__Exercise details__. Set down the data below in full and exactly, minus the pictures.

*** Opening Study material ***

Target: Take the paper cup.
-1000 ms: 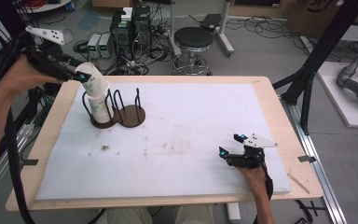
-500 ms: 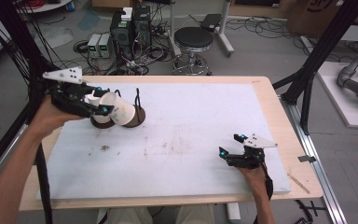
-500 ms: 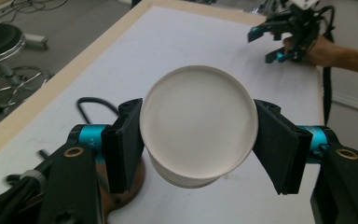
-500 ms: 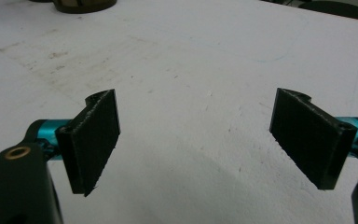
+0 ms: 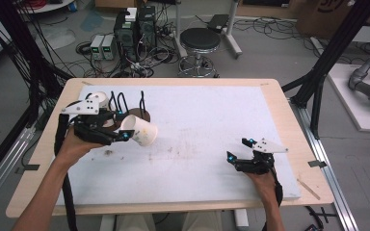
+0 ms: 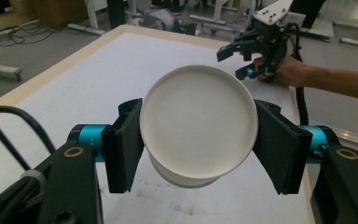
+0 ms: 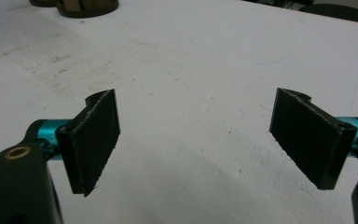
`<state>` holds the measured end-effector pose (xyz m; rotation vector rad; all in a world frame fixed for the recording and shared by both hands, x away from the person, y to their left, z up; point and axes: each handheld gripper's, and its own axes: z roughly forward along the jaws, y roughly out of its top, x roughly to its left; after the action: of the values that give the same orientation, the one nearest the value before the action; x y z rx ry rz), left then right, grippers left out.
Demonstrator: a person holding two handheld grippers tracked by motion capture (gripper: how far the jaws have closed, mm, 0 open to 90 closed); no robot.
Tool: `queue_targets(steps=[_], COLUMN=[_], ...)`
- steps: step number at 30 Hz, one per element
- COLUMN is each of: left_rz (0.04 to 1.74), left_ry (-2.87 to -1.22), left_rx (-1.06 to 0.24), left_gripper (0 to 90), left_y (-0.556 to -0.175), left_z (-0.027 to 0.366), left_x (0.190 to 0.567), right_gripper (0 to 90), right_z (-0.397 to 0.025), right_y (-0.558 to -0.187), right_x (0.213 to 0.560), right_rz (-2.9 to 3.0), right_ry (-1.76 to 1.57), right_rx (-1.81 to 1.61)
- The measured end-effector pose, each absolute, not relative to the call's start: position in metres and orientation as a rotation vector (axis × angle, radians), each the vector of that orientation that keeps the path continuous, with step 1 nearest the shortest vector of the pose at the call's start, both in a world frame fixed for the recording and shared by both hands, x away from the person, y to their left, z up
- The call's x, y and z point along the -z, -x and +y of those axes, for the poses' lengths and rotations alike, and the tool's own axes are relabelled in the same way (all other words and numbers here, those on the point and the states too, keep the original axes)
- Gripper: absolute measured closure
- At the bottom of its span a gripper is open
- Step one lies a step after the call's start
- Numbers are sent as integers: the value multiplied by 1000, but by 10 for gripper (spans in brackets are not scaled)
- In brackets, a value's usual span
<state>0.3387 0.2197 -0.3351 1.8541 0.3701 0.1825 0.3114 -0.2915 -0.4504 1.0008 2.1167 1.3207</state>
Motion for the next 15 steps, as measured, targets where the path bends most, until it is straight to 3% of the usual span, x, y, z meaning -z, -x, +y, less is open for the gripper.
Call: queue_targets(steps=[15], left_rz=[344], left_ry=[-1776], left_rx=[-139], left_gripper=[368], left_y=[-336], left_z=[210], left_x=[376], right_gripper=[163], right_z=[-291], right_y=[-312], right_x=[450], right_rz=[2123], right_ry=[-1015], right_rx=[-1303])
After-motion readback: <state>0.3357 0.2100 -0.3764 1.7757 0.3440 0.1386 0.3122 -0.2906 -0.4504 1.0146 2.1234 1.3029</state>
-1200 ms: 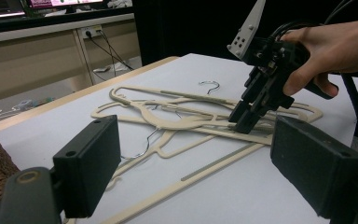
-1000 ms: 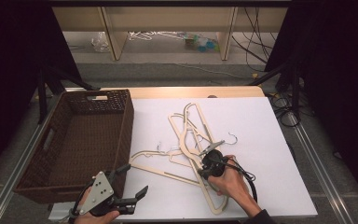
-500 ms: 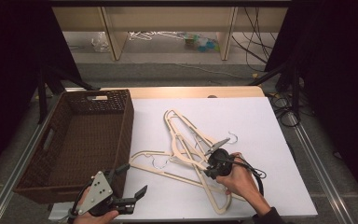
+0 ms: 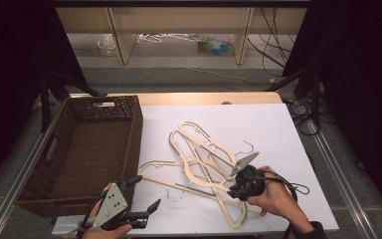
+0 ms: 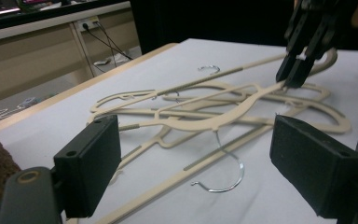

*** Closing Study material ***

__Solution to this problem__.
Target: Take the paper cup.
-1000 ms: 
-500 ms: 
-500 ms: 
-500 ms: 
+0 ms: 
+0 ms: 
+0 ms: 
`<state>` holds the measured end-effector pose (xyz m; rotation vector rad; all in a world frame fixed for the recording and shared by both hands, x away from the person, y to their left, z up; point and axes: each handheld gripper's, and its own axes: z roughly forward along the jaws, y roughly out of its top, x roughly to its left; after the action: of the values that give the same orientation, the one nearest the value before the action; x y z rx ry rz), left then right, grippers left out.
Demonstrator: a person holding two handheld grippers tracked by motion capture (gripper: how far the jaws have closed, mm, 0 open to 90 closed); no robot.
Tool: `queue_targets(steps=[_], COLUMN=[_], ...)`
- steps: step number at 30 Hz, one per element
- COLUMN is each of: left_rz (0.04 to 1.74), left_ry (-2.87 to -1.22), left_rx (-1.06 to 0.24), left_gripper (0 to 90), left_y (-0.556 to -0.175), left_z (-0.027 to 0.366), left_x (0.190 to 0.567), right_gripper (0 to 90), right_z (-0.397 to 0.025), right_y (-0.558 to -0.187), right_x (0.213 to 0.560), right_rz (-2.9 to 3.0), right_ry (-1.76 to 1.57), right_rx (-1.81 to 1.61)
- The measured end-effector pose, each absolute, not relative to the call's start: position in metres and orientation as a rotation vector (axis × angle, radians), each the vector of that orientation that keeps the path continuous, with step 1 nearest the shortest vector of the pose at the call's start, both in a world frame fixed for the recording and shared by both hands, x away from the person, y to their left, z up
- The call's x, y and z point along the -z, -x and +y of those axes, for the poses' lengths and rotations alike, and the tool's own axes are relabelled in the same way (all other words and numbers here, those on the point and the states too, keep the original axes)
- Gripper: absolute measured closure
- At the bottom of its span a gripper is open
- Step one lies a step after the call's start
- Numbers are sent as integers: the value multiplied by 1000, but by 10 for gripper (spans in brackets are not scaled)
- In brackets, a value's usual span
<state>0.3387 0.2197 -0.3351 1.8541 0.3701 0.1825 0.3114 -0.2915 -0.4504 1.0008 2.1167 1.3207</state>
Motion for the next 15 steps, as measured, targets where the path bends most, until it is straight to 3% of the usual span, x, y, z meaning -z, -x, +y, less is open for the gripper.
Call: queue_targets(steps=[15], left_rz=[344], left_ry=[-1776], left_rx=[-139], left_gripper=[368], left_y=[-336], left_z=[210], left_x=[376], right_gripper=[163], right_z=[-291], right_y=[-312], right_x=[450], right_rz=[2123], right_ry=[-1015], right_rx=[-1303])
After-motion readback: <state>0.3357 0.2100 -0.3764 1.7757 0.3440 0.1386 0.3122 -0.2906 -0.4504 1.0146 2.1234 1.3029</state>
-1200 ms: 
-1000 ms: 
-500 ms: 
+0 ms: 
+0 ms: 

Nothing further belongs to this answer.